Records contained in a dataset

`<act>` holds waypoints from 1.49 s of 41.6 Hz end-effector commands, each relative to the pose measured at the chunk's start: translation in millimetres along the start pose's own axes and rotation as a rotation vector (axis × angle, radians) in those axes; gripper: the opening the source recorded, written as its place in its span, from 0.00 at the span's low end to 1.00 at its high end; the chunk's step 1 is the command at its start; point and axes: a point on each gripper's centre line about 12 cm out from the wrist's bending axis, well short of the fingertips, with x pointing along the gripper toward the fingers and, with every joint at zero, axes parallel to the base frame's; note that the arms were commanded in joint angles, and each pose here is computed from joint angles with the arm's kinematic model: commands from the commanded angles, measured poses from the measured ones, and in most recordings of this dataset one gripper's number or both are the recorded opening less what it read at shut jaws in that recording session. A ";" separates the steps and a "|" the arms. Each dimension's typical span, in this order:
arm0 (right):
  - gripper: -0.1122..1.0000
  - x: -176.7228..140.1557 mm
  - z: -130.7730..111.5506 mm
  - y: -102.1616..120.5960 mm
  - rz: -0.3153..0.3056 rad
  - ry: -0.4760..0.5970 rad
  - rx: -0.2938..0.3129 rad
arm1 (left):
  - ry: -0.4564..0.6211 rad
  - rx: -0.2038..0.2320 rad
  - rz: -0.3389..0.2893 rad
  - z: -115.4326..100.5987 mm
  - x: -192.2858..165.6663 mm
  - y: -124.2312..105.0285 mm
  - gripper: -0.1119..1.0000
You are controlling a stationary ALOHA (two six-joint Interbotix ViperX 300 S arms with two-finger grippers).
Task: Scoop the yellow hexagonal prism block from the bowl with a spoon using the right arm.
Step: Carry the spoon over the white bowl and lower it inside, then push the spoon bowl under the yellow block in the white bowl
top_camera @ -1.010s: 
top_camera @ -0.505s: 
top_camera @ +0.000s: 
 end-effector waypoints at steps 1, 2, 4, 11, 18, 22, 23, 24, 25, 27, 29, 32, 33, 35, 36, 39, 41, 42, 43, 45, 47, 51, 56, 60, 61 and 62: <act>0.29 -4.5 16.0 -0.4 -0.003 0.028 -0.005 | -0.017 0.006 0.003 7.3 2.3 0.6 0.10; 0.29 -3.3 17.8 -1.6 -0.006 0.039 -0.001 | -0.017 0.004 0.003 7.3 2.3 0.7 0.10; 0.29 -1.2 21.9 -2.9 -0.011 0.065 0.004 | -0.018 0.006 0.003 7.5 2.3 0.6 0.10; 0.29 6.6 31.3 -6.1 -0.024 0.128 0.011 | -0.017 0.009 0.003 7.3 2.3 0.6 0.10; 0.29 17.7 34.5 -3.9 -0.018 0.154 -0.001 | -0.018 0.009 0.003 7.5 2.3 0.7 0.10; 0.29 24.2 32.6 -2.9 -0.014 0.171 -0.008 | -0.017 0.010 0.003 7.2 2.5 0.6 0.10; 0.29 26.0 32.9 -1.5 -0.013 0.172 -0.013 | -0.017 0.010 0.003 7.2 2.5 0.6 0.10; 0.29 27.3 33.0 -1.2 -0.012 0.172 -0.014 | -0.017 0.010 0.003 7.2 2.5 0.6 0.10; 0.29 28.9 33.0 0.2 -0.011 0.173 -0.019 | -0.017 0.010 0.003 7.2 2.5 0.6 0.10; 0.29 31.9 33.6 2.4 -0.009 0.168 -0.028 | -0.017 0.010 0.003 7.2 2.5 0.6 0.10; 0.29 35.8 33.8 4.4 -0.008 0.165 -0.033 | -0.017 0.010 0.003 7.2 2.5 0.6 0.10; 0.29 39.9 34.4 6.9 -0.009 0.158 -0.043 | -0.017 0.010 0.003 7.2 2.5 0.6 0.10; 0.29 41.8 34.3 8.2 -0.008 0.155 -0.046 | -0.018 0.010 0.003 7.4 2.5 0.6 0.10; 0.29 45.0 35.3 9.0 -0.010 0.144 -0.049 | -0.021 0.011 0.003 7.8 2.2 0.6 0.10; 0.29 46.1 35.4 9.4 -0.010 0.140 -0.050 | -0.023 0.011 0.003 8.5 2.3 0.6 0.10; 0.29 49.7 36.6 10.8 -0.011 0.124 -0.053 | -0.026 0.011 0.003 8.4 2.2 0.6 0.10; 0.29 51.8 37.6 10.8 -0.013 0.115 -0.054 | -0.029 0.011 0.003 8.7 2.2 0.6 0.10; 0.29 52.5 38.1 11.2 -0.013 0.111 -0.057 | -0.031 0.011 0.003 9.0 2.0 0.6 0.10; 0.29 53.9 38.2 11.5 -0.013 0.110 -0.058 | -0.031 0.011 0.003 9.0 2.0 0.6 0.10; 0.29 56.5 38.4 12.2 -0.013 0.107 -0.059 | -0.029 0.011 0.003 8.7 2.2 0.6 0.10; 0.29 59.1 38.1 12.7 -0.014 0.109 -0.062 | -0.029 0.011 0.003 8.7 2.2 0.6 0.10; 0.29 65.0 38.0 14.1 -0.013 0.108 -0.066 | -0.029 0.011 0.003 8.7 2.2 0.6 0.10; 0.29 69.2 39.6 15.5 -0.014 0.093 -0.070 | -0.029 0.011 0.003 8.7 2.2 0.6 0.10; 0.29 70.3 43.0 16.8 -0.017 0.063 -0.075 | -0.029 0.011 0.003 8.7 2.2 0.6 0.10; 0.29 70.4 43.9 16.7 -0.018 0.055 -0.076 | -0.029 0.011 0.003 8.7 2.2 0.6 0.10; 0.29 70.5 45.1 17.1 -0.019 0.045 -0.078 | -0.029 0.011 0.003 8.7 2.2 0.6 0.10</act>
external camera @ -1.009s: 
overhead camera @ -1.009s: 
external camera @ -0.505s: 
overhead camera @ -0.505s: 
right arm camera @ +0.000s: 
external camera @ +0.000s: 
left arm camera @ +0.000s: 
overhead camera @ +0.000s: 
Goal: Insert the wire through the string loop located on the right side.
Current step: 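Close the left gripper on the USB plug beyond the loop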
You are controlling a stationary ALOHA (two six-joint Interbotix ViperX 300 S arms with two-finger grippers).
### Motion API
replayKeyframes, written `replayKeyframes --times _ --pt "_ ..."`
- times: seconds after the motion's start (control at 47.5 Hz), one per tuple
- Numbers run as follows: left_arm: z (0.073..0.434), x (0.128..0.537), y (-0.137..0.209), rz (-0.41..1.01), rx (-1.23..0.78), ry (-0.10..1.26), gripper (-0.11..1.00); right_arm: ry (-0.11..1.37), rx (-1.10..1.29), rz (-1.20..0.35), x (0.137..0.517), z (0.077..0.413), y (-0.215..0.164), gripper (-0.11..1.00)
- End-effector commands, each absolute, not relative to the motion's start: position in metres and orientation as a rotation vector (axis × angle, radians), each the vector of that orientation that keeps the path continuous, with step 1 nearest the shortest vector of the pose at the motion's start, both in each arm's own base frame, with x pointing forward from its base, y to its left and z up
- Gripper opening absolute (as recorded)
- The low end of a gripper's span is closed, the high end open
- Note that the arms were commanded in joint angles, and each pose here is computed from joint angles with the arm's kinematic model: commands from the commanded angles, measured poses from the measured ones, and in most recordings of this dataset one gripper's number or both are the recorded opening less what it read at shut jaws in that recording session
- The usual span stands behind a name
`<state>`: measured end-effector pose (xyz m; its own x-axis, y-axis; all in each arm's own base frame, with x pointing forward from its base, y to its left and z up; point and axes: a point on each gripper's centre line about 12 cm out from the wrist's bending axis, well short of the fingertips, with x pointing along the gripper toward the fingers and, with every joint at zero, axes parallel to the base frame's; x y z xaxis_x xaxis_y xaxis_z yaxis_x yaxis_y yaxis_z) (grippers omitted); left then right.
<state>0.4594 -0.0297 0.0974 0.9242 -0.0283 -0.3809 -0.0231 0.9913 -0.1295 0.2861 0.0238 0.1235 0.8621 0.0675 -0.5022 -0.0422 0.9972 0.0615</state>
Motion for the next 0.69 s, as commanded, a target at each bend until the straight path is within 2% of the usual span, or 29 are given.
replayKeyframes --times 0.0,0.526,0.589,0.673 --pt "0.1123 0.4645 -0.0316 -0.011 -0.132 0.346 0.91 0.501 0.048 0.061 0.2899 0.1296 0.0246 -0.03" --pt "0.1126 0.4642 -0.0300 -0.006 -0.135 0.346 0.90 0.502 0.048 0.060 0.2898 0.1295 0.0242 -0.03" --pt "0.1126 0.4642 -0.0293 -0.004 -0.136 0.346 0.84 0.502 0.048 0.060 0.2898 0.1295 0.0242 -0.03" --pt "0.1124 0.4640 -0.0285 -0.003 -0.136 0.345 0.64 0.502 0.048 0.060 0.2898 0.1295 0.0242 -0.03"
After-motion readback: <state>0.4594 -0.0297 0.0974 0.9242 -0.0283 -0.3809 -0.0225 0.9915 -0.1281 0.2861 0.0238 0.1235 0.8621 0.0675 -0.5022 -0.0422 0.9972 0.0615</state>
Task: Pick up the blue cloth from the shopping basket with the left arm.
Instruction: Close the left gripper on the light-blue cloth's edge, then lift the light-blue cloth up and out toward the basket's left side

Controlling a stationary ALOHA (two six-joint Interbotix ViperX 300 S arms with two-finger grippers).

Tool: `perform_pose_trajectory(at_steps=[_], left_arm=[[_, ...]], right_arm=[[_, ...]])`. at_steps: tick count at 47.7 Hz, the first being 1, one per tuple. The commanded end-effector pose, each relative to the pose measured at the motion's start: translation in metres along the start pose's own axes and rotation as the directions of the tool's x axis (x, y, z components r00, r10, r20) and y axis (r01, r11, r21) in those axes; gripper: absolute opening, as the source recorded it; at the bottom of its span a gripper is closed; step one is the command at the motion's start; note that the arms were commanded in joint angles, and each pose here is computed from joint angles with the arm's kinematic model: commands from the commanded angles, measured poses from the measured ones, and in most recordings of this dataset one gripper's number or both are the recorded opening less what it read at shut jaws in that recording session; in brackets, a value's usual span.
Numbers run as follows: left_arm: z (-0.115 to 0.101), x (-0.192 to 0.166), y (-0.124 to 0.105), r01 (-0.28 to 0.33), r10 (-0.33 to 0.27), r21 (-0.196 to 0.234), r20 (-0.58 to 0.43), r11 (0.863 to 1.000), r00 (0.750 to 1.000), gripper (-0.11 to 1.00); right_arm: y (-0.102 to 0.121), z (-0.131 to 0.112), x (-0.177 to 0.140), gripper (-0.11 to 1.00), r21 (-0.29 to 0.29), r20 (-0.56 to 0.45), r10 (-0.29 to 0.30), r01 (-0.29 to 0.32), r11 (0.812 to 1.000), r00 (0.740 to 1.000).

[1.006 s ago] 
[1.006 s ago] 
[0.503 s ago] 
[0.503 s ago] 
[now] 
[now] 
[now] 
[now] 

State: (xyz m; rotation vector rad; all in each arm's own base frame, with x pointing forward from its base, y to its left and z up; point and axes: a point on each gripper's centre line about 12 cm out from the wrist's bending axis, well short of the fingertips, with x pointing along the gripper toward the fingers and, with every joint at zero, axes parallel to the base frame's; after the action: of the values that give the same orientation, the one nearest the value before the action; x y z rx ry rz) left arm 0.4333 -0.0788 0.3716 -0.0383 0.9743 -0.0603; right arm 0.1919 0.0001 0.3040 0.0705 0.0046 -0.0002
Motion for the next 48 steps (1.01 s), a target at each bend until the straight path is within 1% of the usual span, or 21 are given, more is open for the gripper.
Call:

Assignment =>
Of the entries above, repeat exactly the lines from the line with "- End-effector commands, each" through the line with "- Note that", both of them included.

Response below =>
- End-effector commands, each absolute, not relative to the motion's start: position in metres and orientation as a rotation vector (axis × angle, radians), each the vector of that orientation that keeps the path continuous, with step 1 nearest the shortest vector of the pose at the motion's start, both in each arm's own base frame, with x pointing forward from its base, y to its left and z up
- Gripper opening absolute (as recorded)
- The low end of a gripper's span is closed, the high end open
- Note that the arms were commanded in joint angles, and each pose here is computed from joint angles with the arm's kinematic model: commands from the commanded angles, measured poses from the measured ones, and in most recordings of this dataset one gripper's number or both are the recorded opening less what it read at shut jaws in that recording session

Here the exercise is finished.